The formation of a doorway begins with the 2nd crown, the height to the window is at least 70 cm. The formation of openings can be carried out in two ways. “Rough” opening in preparation for creating the opening. The opening itself is prepared for installation after the timber shrinks. The assembly of the structure is accelerated; beams are installed in the openings to secure the walls.

Source krsk.au.ru

In the second option, they immediately prepare for installation, installing decks that connect the beams and act as slopes. If installation will be carried out metal-plastic windows, then you don’t have to place the decks. A vertical groove is made at the ends along the opening into which the rail is inserted. The slats/blocks are made 5-7 cm smaller than the opening so that it does not interfere with shrinkage.

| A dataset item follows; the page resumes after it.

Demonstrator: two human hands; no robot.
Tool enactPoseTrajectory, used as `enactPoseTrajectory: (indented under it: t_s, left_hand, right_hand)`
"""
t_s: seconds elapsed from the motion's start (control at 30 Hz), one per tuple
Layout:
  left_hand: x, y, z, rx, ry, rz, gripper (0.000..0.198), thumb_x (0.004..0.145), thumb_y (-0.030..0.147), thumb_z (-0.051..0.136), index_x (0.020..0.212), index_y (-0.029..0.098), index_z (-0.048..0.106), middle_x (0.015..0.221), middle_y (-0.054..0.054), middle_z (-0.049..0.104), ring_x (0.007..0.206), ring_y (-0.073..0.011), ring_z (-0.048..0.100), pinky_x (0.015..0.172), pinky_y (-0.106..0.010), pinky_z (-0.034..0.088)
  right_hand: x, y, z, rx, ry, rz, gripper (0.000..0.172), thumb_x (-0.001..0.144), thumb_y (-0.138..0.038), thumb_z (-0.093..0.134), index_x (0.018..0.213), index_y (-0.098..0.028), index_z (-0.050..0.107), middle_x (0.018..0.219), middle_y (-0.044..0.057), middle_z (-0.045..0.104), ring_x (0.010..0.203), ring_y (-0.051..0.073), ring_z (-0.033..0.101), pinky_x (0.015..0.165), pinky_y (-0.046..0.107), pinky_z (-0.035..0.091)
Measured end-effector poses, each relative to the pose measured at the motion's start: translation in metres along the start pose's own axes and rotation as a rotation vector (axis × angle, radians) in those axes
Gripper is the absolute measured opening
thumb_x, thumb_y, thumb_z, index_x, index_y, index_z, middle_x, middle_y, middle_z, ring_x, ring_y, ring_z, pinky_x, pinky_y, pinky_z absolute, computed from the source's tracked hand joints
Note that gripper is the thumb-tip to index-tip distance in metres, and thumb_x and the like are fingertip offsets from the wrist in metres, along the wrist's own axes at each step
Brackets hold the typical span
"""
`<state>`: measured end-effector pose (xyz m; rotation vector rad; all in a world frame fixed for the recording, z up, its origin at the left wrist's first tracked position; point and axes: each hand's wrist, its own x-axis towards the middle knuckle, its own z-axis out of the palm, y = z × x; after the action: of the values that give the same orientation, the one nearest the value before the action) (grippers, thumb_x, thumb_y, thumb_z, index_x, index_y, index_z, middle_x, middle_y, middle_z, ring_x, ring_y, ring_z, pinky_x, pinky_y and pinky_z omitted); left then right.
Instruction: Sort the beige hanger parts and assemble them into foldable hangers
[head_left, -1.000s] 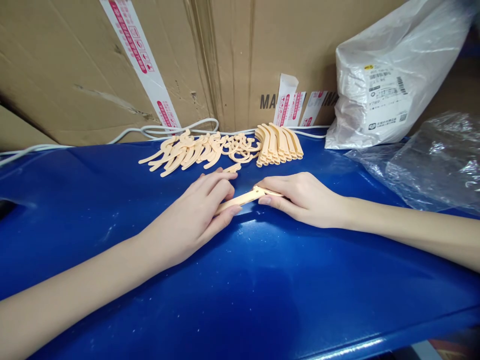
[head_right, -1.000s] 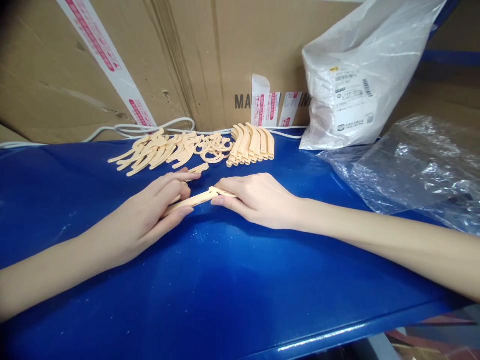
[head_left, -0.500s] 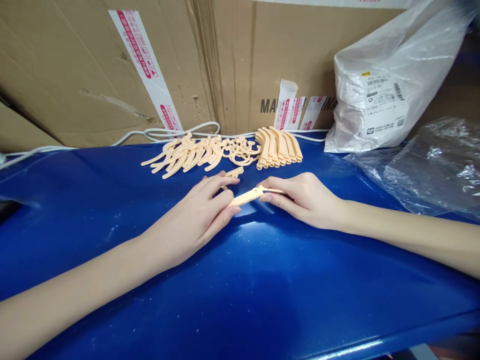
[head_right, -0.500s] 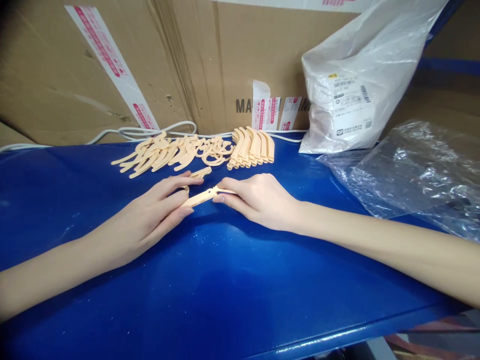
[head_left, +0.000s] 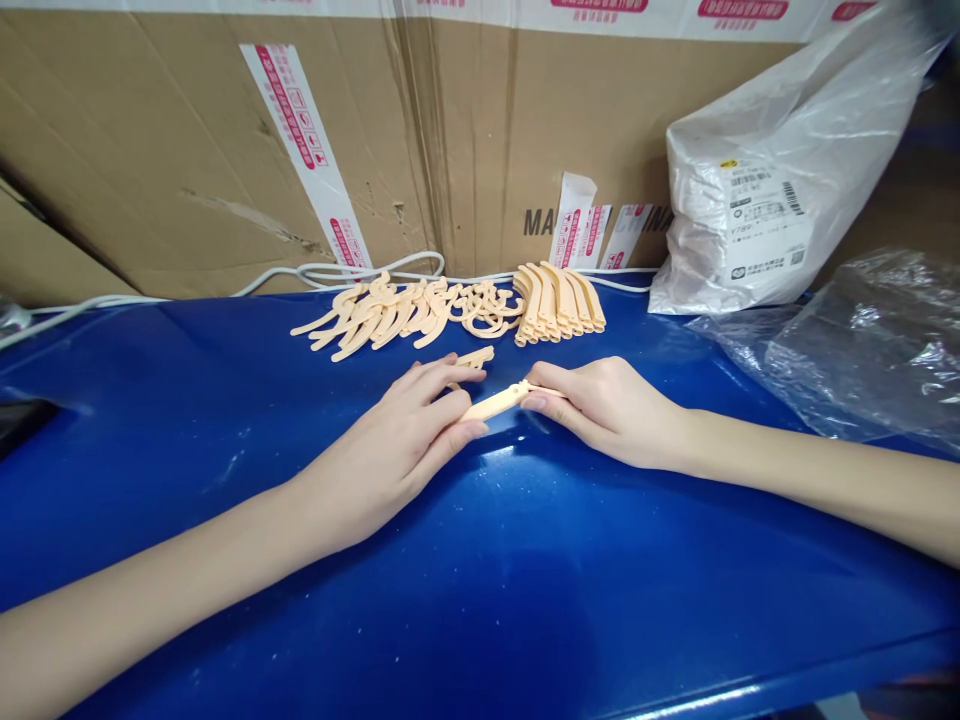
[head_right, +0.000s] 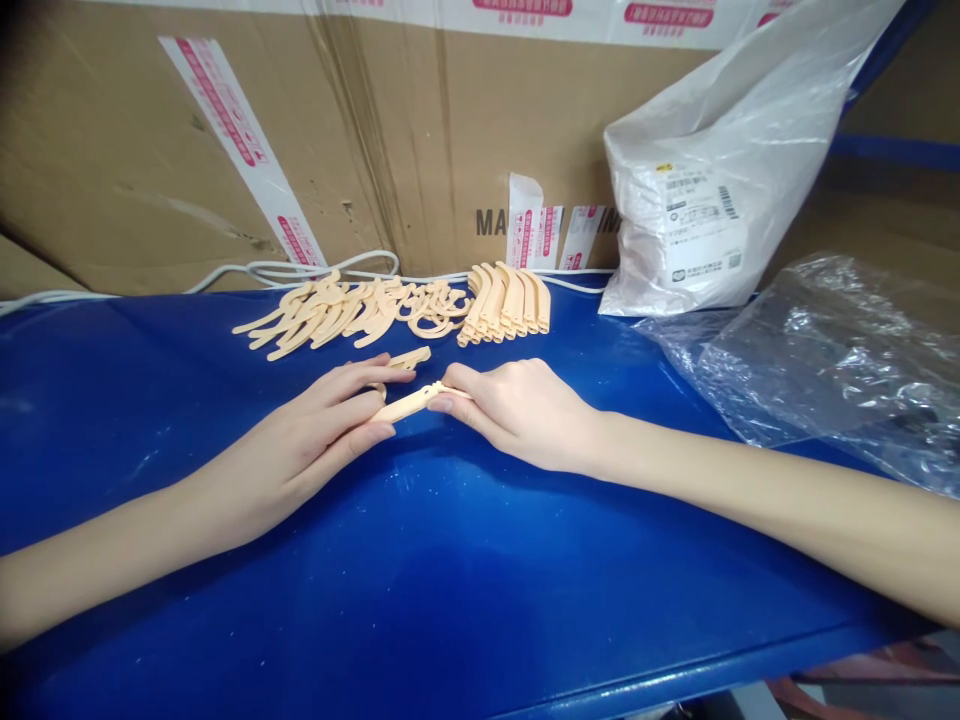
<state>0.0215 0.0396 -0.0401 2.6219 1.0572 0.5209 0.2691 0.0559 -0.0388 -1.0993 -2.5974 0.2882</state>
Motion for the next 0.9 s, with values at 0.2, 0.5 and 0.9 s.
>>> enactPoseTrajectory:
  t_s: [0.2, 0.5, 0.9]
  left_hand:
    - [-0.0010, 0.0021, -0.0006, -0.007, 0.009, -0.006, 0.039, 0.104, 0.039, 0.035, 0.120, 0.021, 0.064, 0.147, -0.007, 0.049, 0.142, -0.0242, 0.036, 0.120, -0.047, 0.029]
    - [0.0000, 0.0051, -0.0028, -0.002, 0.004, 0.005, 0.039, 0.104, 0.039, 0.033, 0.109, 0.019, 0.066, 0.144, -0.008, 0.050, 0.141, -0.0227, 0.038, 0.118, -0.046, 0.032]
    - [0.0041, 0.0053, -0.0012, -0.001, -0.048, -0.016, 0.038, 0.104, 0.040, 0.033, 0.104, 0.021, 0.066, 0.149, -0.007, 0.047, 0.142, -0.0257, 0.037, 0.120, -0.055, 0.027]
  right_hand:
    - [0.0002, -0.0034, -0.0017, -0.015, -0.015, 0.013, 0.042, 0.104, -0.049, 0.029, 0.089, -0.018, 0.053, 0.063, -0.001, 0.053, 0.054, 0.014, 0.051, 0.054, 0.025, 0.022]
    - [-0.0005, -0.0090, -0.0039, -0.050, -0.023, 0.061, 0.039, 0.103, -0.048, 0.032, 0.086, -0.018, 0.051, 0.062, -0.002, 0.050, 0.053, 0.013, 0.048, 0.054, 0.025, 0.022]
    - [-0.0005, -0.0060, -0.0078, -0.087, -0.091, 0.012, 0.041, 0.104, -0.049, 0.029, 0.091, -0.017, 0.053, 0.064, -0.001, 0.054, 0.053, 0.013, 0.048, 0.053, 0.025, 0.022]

Installation of windows and doors with a “rough” opening is carried out by cutting it to the appropriate dimensions. The joints are sealed using insulation; it must be nailed at an angle. Then the window frame is inserted, fixed to the deck with self-tapping screws, there is a gap on top for shrinkage, it is filled with soft insulation.

When installing a window frame, be sure to leave gaps for shrinkage Source patter.ru

Roof assembly

The beams are laid at a distance of 90-110 cm from each other; if the attic is used as a living space, then 15-20 cm beams are used, non-residential ones - 10-15 cm. Then the support posts and rafters are fastened. For the lathing, boards approximately 15 cm wide and a maximum thickness of 2 cm are used. The distance between the rafters depends entirely on the weight of the ceiling, the standard is 1.2 cm, fastening is carried out with self-tapping screws or nails. Maximum attention is paid to the fasteners of the support posts. Waterproofing is applied to the sheathing, and then the roofing covering.

Video description

Briefly, the process of building a house from timber is shown in this video:

On our website you can find contacts construction companies who offer turnkey construction of houses from profiled timber. You can communicate directly with representatives by visiting the “Low-Rise Country” exhibition of houses.

Conclusion

Laying profiled timber requires certain knowledge and skills. It is very important to prepare quality material and follow all construction technology. Only in this case can you get a good, warm and durable house, bathhouse or other building. Profiled timber is different favorable price and light weight, so it allows you to further save on the foundation.